WHAT IS NEEDED: Beginning at the line that contains "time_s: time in", reproduce the entries below exactly, ending with the line that contains "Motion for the". Omit each picture.

----- PROVIDED DATA

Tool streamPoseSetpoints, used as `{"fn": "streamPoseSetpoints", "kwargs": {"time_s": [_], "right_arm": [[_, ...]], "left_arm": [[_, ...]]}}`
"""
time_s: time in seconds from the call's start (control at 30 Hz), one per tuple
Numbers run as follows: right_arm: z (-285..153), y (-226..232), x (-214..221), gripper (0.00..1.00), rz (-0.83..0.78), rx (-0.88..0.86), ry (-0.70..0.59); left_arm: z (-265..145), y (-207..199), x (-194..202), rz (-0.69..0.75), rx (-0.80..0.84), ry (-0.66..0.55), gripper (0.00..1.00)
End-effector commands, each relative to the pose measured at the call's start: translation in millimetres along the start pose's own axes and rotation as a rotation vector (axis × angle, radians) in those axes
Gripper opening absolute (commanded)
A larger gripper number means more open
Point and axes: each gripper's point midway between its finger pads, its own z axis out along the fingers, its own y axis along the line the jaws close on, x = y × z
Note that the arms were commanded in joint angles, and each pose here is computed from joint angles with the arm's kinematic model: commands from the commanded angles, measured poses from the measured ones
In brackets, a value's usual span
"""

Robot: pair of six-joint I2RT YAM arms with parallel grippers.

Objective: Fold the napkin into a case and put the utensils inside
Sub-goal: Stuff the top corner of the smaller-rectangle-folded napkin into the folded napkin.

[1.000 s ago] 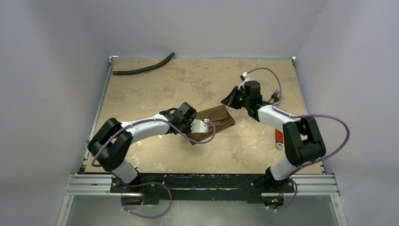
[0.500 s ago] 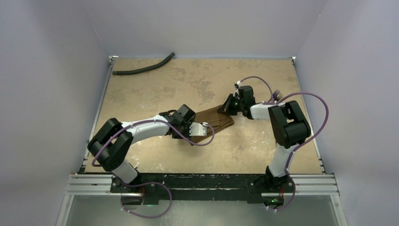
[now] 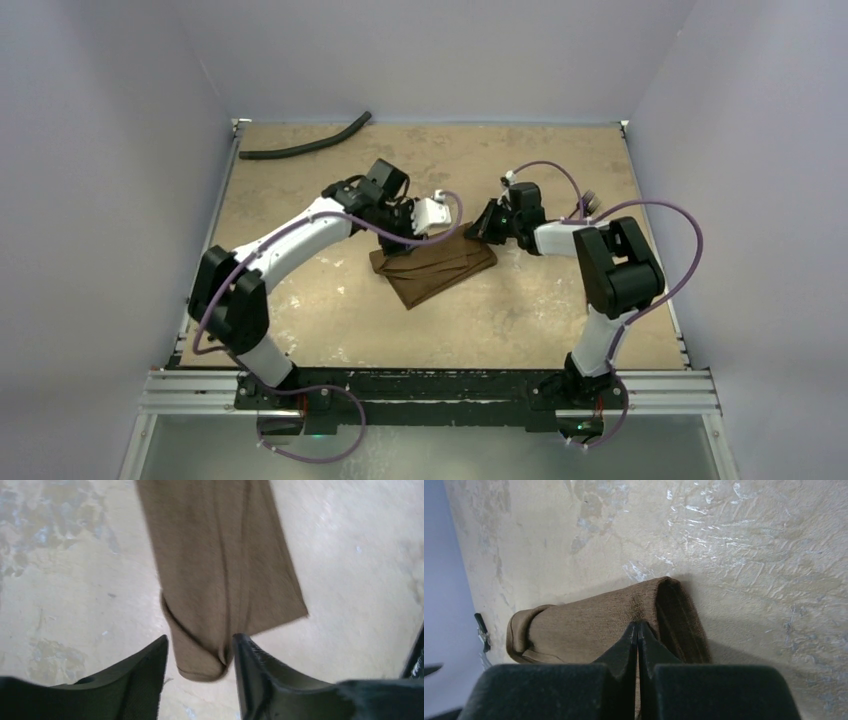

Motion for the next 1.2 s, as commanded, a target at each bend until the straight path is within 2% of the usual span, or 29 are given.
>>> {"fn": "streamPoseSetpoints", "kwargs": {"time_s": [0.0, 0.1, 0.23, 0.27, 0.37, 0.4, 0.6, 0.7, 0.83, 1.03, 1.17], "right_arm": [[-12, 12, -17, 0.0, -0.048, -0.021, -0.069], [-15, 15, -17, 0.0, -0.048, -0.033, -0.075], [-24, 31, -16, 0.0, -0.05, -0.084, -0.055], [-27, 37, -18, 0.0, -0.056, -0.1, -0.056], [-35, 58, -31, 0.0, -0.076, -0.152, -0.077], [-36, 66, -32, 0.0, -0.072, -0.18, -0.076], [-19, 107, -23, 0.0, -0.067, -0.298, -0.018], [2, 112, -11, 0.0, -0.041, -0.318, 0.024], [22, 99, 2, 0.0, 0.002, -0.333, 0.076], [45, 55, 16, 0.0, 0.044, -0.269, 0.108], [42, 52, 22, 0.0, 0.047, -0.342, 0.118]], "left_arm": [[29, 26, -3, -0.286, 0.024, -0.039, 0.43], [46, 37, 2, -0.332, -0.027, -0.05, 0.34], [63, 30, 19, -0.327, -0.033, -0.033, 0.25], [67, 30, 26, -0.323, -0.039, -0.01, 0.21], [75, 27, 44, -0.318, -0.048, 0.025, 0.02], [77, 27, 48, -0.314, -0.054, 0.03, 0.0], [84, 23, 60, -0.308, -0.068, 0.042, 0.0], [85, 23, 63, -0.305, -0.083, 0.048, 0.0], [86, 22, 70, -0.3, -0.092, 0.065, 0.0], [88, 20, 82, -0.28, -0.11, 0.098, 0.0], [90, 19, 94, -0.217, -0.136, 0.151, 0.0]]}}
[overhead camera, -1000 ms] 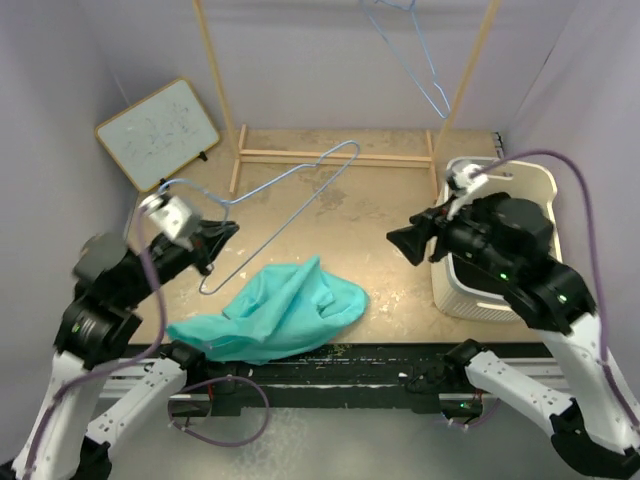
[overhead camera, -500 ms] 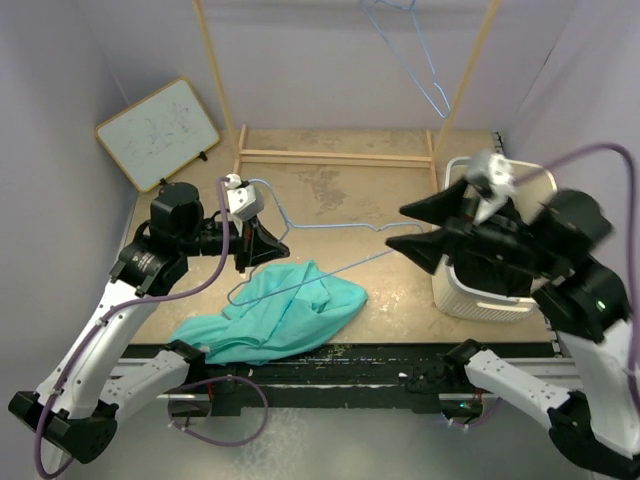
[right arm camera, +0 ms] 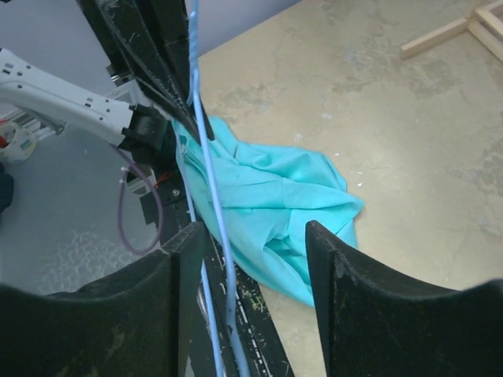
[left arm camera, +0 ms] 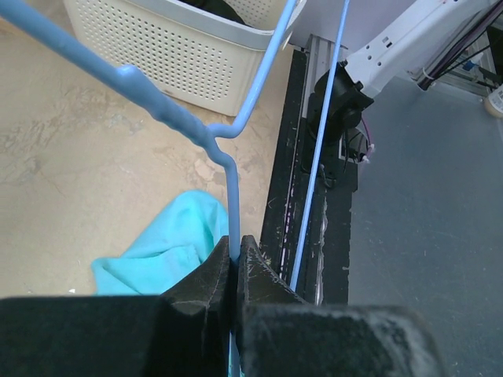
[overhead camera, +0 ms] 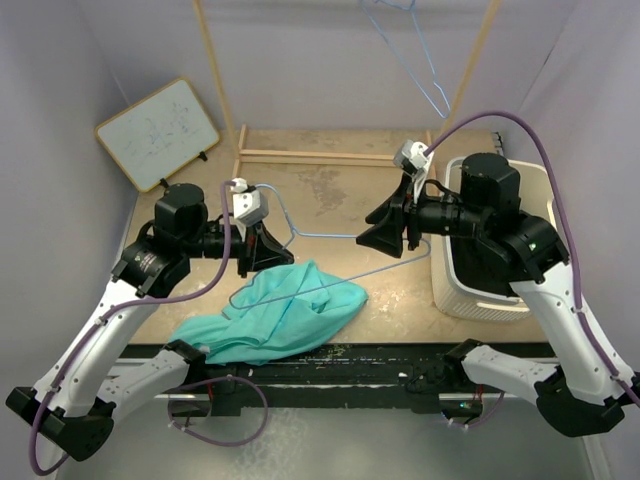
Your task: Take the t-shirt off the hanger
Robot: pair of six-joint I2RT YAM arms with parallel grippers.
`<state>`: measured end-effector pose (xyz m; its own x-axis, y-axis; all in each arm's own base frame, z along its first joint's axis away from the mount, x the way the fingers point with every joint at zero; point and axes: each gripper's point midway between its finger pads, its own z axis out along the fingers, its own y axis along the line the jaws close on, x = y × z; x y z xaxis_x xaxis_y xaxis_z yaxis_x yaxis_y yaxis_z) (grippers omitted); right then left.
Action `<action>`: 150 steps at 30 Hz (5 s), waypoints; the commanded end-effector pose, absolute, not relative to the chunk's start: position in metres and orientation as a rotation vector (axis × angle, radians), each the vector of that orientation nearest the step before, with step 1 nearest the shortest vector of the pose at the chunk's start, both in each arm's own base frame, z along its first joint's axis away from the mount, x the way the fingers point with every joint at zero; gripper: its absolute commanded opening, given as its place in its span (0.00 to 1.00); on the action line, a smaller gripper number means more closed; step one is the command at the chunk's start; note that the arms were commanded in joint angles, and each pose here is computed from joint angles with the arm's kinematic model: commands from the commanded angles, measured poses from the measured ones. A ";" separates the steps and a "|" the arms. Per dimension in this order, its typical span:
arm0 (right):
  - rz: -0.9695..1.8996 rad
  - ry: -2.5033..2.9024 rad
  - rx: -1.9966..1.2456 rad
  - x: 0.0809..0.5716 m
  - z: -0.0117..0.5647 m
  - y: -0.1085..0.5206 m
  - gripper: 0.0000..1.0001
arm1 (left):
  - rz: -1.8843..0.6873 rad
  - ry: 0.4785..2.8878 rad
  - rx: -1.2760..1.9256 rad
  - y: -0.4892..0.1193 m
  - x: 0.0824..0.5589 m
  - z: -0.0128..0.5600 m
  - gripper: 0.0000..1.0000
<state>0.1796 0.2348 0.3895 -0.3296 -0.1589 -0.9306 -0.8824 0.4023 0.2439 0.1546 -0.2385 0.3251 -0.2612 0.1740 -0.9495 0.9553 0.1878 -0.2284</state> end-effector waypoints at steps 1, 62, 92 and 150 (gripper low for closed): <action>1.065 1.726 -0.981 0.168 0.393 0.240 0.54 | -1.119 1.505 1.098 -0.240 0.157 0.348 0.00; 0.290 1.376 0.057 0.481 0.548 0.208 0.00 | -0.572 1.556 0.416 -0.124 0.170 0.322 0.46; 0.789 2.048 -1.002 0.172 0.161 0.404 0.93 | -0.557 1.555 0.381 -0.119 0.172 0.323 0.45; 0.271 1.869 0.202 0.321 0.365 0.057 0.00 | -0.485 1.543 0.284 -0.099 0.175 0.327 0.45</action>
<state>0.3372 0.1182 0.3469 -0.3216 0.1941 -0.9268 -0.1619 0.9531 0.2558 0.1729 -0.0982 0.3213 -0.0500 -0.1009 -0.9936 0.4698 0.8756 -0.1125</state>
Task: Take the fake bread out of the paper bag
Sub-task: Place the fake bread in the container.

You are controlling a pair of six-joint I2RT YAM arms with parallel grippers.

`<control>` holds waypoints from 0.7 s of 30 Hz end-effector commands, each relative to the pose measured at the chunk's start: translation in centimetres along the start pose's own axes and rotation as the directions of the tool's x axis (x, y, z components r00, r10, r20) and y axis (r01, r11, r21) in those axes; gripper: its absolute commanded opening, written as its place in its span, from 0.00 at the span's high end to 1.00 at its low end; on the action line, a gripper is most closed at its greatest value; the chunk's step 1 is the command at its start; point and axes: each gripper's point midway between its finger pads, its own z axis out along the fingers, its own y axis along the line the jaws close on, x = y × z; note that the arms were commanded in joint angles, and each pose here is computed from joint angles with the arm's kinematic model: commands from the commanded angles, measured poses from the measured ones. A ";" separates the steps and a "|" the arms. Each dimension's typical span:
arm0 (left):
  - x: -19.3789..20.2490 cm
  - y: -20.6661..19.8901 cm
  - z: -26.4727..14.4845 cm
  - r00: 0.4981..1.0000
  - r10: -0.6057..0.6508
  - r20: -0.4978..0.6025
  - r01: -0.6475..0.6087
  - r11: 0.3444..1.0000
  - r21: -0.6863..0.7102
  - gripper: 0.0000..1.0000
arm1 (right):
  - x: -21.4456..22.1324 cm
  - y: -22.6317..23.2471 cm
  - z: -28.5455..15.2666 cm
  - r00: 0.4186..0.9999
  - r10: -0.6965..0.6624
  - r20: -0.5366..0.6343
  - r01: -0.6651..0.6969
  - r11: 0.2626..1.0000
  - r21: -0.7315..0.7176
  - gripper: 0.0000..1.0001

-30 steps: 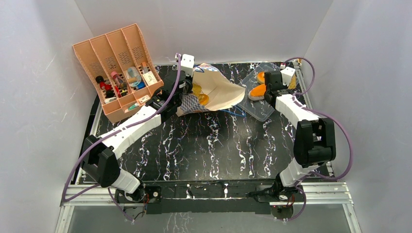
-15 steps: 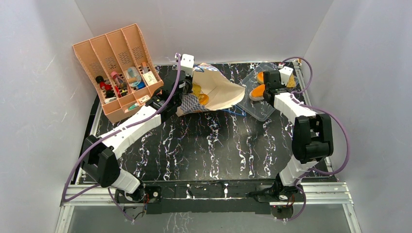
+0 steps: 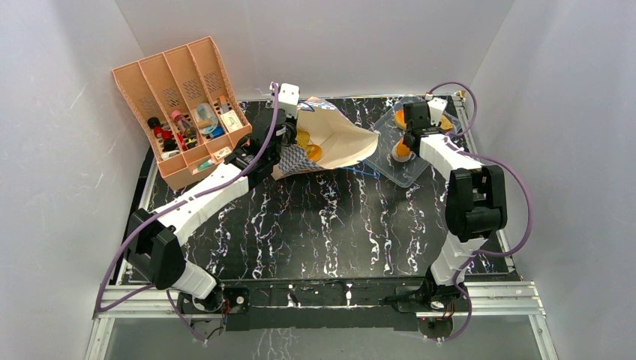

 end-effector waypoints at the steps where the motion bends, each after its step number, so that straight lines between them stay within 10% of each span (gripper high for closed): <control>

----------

PROBLEM SOLUTION:
time_s: time in seconds from the call's start (control at 30 Hz), one per tuple
Numbers run as follows: right_arm: z (-285..153), y (-226..232), x (-214..221), gripper (0.00..1.00), rz (-0.83..0.78), rx (-0.88..0.86), ry (-0.70..0.59); left_arm: z (-265..145), y (-207..199), x (-194..202), rz (-0.69..0.75), rx (-0.80..0.84), ry (-0.66..0.55), gripper (0.00..1.00)
End-effector commands, each relative to the pose measured at the call's start: translation in millimetres along the start pose's own axes and rotation as a rotation vector (axis × angle, radians) in those axes
Gripper opening absolute (commanded)
A larger gripper number means more open
Point and axes: each gripper's point midway between its finger pads, its own z axis out along the fingers, its own y axis along the line the jaws close on, x = y × z
Note that the arms were commanded in joint angles, and each pose here is computed from joint angles with the arm's kinematic model: commands from the commanded angles, measured poses from the measured ones
In brackets, a value's usual span
"""

Robot: pair of six-joint I2RT YAM arms with parallel grippers.

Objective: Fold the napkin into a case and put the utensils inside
Sub-goal: Stuff the top corner of the smaller-rectangle-folded napkin into the folded napkin.

[1.000 s ago] 
[0.500 s ago] 
[now] 

Motion for the next 1.2 s, as commanded, a target at each bend until the straight path is within 2% of the usual span, or 29 are given.

The output is finished and nothing more is needed.